Kecioren Training and Research Hospital, Department of Otolaryngology, Ankara, Turkey.
Kecioren Training and Research Hospital, Department of Otolaryngology, Ankara, Turkey; Guven Private Hospital, Department of Audiology, Ankara, Turkey.
Braz J Otorhinolaryngol. 2022 Sep-Oct;88(5):651-656. doi: 10.1016/j.bjorl.2020.09.002. Epub 2020 Oct 4.
Aminoglycosides are widely known for their ototoxic side effects. Nevertheless, they are potent antibiotics used in the treatment of life-threatening conditions because of the current concern for antibiotic resistance. We hypothesized that creatine supplements which are believed to improve mitochondrial antioxidant defense system and maintain optimal energy homeostasis may improve the ototoxic side effects.
This study aimed to investigate the protective effects of creatine monohydrate against ototoxicity induced by amikacin in rats in an experimental animal model, using distortion product otoacoustic emissions and auditory brainstem response.
Twenty healthy rats were assigned to four groups (5 rats in each): the control group, the creatine monohydrate group, the amikacin group and the amikacin+creatine monohydrate group. The creatine monohydrate group received creatine at a dose of 2g/kg once daily via gastric gavage for 21 days. The amikacin group received amikacin at a dose of 600mg/kg by intramuscular injections once daily for 21 days. The amikacin+creatine monohydrate group received intramuscular injections of amikacin (600mg/kg) once daily for 21 days and creatine monohydrate (2g/kg) once daily via gastric gavage for 21 days. The control group received nothing. The distortion product otoacoustic emissions and auditory brainstem response measurements were performed on all rats on days 0, 7, 21.
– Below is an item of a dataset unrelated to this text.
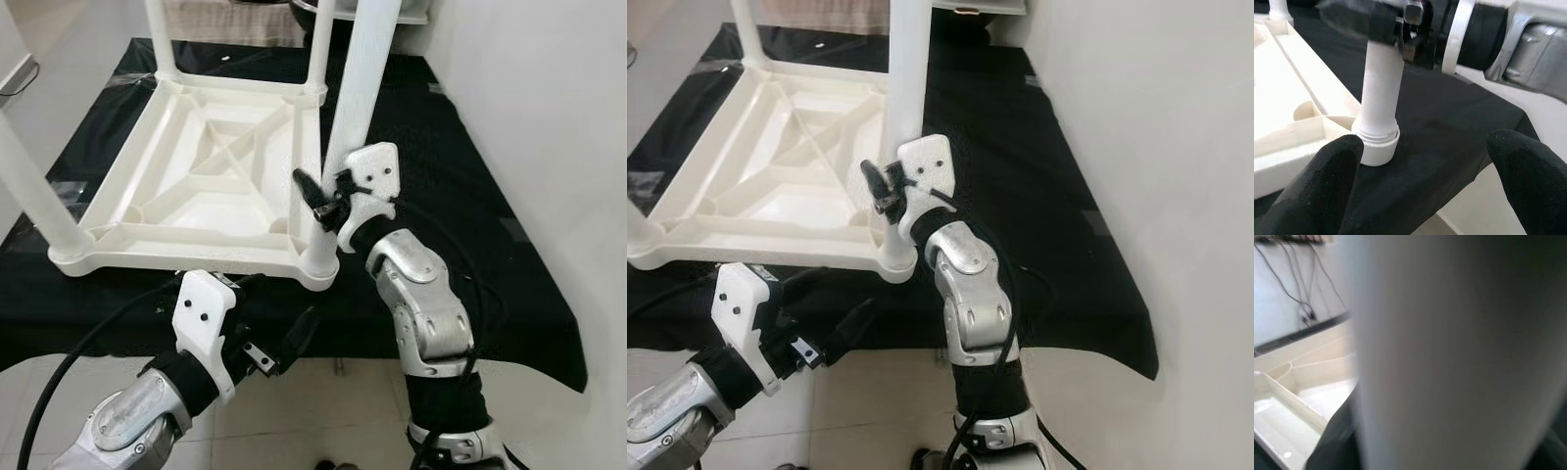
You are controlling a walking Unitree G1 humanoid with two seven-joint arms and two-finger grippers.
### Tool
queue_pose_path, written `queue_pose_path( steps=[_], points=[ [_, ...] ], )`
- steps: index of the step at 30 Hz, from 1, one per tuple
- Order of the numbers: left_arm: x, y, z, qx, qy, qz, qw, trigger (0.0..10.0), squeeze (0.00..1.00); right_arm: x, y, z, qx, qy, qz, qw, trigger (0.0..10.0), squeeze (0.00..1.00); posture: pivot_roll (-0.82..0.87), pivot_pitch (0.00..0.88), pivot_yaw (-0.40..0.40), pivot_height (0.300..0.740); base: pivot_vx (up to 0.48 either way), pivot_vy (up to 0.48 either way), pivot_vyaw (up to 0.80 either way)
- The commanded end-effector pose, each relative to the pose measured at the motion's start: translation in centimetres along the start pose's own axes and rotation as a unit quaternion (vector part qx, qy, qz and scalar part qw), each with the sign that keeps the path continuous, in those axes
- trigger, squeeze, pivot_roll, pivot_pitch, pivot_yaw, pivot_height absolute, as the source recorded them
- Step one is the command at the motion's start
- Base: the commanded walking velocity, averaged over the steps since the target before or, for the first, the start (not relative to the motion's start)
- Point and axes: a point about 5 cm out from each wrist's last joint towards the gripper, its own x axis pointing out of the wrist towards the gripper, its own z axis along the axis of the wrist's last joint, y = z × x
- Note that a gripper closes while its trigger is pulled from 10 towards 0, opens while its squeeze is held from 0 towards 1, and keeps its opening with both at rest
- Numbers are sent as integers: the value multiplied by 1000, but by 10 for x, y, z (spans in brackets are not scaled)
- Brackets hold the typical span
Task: Building children table
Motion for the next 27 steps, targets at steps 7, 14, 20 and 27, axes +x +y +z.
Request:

Regarding auditory brainstem response values, a significant increase in the auditory threshold was observed in the amikacin group on day 21 (p< 0.001). The amikacin+creatine monohydrate group showed significantly lower levels of auditory brainstem response auditory thresholds on day 21 in comparison to the amikacin group (p< 0.001). Additionally, the control group and the amikacin+creatine monohydrate group did not differ significantly with respect to auditory brainstem response thresholds on treatment day 21 (p> 0.05). When we compare distortion product otoacoustic emissions values, there was no significant difference between the amikacin and amikacin+creatine monohydrate groups on day 7 (p> 0.05), However significantly greater distortion product otoacoustic emissions values were observed in the amikacin+creatine monohydrate group on day 21 compared to the amikacin group (p< 0.001).
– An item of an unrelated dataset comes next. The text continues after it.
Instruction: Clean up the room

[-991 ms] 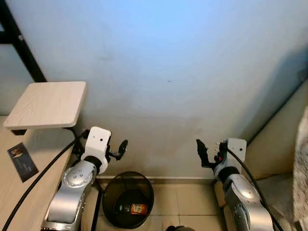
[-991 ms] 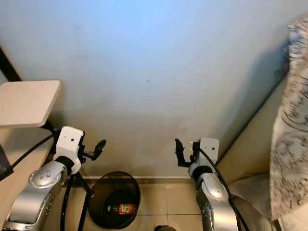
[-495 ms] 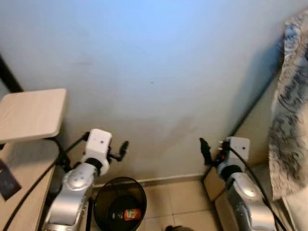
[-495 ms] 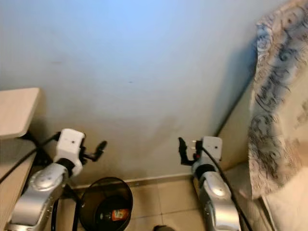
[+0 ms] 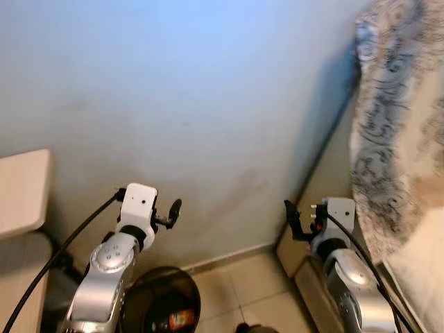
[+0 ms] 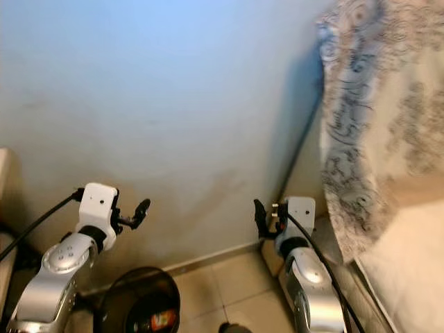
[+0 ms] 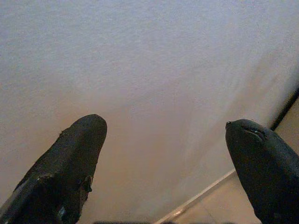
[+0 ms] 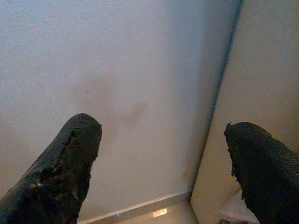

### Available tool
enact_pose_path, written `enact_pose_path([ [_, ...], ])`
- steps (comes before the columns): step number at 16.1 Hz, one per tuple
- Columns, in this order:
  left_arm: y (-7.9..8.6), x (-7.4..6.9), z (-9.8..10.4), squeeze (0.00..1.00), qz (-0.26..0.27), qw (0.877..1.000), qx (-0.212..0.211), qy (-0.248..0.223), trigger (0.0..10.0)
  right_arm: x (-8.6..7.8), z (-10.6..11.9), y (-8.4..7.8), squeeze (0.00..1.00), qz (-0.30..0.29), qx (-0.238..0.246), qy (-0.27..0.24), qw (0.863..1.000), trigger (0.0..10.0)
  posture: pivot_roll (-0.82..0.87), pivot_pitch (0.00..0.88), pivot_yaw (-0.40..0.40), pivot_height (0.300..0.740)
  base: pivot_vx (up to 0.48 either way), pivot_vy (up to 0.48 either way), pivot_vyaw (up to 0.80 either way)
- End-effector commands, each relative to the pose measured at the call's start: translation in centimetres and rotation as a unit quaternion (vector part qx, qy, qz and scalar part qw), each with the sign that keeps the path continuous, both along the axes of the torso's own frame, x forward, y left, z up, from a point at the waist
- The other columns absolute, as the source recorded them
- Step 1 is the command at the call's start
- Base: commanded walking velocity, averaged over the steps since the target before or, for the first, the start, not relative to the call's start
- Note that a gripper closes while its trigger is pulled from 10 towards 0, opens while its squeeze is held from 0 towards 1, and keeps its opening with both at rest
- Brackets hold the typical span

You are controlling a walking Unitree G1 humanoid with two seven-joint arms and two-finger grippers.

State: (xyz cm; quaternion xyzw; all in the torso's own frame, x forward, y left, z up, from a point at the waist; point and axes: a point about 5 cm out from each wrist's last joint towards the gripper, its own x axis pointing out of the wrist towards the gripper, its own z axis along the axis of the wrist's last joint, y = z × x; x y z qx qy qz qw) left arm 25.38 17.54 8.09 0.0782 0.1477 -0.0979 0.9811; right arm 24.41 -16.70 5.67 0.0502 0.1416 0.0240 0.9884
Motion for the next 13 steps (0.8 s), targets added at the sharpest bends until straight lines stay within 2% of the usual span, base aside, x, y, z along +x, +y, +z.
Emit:
enact_pose_path([
  [1,-0.03,0.14,0.16,0.00,0.002,1.000,0.003,-0.005,10.0,0.09,0.13,-0.21,1.00,-0.002,-0.002,-0.003,1.000,10.0,-0.07,0.000,0.032,0.740,0.000,0.000,-0.77],
  [11,0.01,-0.10,0.29,0.00,-0.006,1.000,-0.002,-0.010,10.0,-0.10,-0.22,-0.23,1.00,-0.007,-0.002,0.002,1.000,10.0,-0.07,0.000,0.032,0.740,0.000,0.000,-0.77],
  [13,0.31,0.10,0.35,0.00,0.008,1.000,0.006,-0.014,10.0,-0.08,-0.18,-0.20,1.00,-0.008,-0.002,0.001,1.000,10.0,-0.07,0.000,0.033,0.740,0.000,0.000,-0.78],
])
Our findings demonstrate that creatine treatment protects against amikacin ototoxicity when given at a sufficient dose and for an adequate time period.
氨基糖苷类抗生素以其耳毒性副作用而闻名。然而,由于目前对抗生素耐药性的担忧,它们是治疗危及生命的疾病的有效抗生素。我们假设肌酸补充剂可以改善线粒体抗氧化防御系统并维持最佳能量稳态,可能会改善耳毒性副作用。
本研究旨在通过畸变产物耳声发射和听性脑干反应,在实验动物模型中研究肌酸单水合物对阿米卡星诱导的耳毒性的保护作用。
将 20 只健康大鼠分为四组(每组 5 只):对照组、肌酸单水合物组、阿米卡星组和阿米卡星+肌酸单水合物组。肌酸单水合物组通过胃灌胃给予肌酸单水合物 2g/kg,每日一次,连续 21 天。阿米卡星组通过肌肉注射给予阿米卡星 600mg/kg,每日一次,连续 21 天。阿米卡星+肌酸单水合物组连续 21 天每日通过胃灌胃给予肌酸单水合物 2g/kg,每日通过肌肉注射给予阿米卡星 600mg/kg。对照组什么也不接受。所有大鼠在第 0、7、21 天进行畸变产物耳声发射和听性脑干反应测量。
关于听性脑干反应值,在第 21 天,阿米卡星组的听觉阈值显著升高(p<0.001)。与阿米卡星组相比,阿米卡星+肌酸单水合物组在第 21 天的听性脑干反应听觉阈值显著降低(p<0.001)。此外,在治疗第 21 天,对照组和阿米卡星+肌酸单水合物组的听性脑干反应阈值无显著差异(p>0.05)。当我们比较畸变产物耳声发射值时,在第 7 天,阿米卡星组和阿米卡星+肌酸单水合物组之间没有显著差异(p>0.05)。然而,在第 21 天,阿米卡星+肌酸单水合物组的畸变产物耳声发射值显著高于阿米卡星组(p<0.001)。
我们的研究结果表明,在给予足够剂量和足够时间的肌酸治疗时,肌酸治疗可预防阿米卡星耳毒性。